Después de su mágica estadía en Guayaquil y la emotiva propuesta de matrimonio en medio del parque acuático, Julián y Mateo regresaron a Tulcán con una nueva energía. Ya no eran simplemente una pareja enamorada enfrentando prejuicios; eran dos hombres comprometidos a construir un futuro. Y ese futuro estaba a punto de tomar un rumbo aún más profundo: el de ser padres.
Un par de semanas después del viaje, Laura —la amiga de Mateo, era colombiana, enfermera, una mujer cálida, generosa y espontánea— los visitó en su casa. Con los ojos brillantes de ilusión y respeto, se sentó junto a ellos en el sofá.
—He pensado mucho en esto —dijo, cruzando las manos con emoción—. Admiro el amor que tienen, y siempre he soñado con ayudar a alguien a ser padre.
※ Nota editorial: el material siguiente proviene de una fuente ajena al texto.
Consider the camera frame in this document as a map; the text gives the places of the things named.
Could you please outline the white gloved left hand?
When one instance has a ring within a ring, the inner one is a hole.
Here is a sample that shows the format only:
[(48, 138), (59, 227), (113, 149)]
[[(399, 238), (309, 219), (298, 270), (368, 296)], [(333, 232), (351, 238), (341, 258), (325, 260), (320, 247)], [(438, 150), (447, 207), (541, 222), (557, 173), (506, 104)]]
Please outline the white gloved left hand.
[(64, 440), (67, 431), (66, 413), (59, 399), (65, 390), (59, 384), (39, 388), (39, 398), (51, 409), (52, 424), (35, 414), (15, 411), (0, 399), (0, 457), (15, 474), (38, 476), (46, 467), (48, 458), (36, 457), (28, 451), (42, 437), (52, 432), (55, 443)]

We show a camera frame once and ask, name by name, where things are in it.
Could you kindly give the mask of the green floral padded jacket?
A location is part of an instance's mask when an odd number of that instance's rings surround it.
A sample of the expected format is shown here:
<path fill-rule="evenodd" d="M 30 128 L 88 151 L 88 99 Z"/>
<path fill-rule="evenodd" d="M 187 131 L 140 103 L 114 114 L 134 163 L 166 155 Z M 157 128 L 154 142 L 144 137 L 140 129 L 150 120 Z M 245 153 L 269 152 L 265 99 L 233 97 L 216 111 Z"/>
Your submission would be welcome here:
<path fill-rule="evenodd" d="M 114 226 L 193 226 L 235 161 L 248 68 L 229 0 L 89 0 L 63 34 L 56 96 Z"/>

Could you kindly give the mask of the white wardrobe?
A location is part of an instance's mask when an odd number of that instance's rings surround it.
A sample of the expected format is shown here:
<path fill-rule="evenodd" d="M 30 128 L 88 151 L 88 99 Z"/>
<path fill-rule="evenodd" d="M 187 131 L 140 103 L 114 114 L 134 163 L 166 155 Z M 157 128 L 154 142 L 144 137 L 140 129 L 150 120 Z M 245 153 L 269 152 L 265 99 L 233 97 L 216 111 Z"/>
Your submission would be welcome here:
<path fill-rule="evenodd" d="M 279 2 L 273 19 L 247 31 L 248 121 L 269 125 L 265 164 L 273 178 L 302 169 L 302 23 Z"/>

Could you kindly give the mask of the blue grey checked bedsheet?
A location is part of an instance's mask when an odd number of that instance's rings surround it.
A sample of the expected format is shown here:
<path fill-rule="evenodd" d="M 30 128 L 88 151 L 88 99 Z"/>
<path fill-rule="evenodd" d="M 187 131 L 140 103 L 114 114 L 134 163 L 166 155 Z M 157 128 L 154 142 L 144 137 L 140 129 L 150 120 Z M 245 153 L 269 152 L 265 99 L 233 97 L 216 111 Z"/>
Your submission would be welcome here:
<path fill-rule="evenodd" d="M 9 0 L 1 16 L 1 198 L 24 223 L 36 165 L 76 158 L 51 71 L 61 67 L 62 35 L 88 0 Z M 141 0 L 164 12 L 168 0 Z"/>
Si ustedes lo quieren… quiero ser la donante de vientre para su hijo.
El silencio fue profundo y lleno de emoción. Julián sintió un nudo en la garganta, y Mateo apretó su mano con fuerza.
—¿Estás segura? —preguntó Julián con voz temblorosa.
—Más que nunca. Haría esto con amor, y quiero verlo crecer sabiendo que es fruto de algo tan hermoso como su historia.
—Gracias, Laura... no tengo palabras —dijo Mateo.
Con lágrimas en los ojos, Julián la abrazó. Mateo no dijo nada por un momento, simplemente lloró en silencio. Ese día sellaron un pacto sagrado entre los tres. Decidieron que el embrión sería fecundado con una mezcla de los espermas de ambos. No importaba quién sería el padre biológico exacto; lo que importaba era que ese bebé llevaría el amor de los dos.
Acordaron que Laura se mudaría temporalmente a Pasto para vivir el embarazo con calma, en casa de la tía de Mateo, una mujer de confianza y de gran corazón. La familia de Mateo estaba feliz, especialmente su madre, quien lloró cuando se enteró que sería abuela.
—Gracias por no tener miedo de amar —le dijo a Mateo por videollamada—. Ahora entiendo lo que significa amar sin condiciones.
Durante los primeros controles médicos, todo marchó bien. Laura recibió el mejor acompañamiento, y tanto Mateo como Julián viajaban a Pasto con frecuencia para acompañarla.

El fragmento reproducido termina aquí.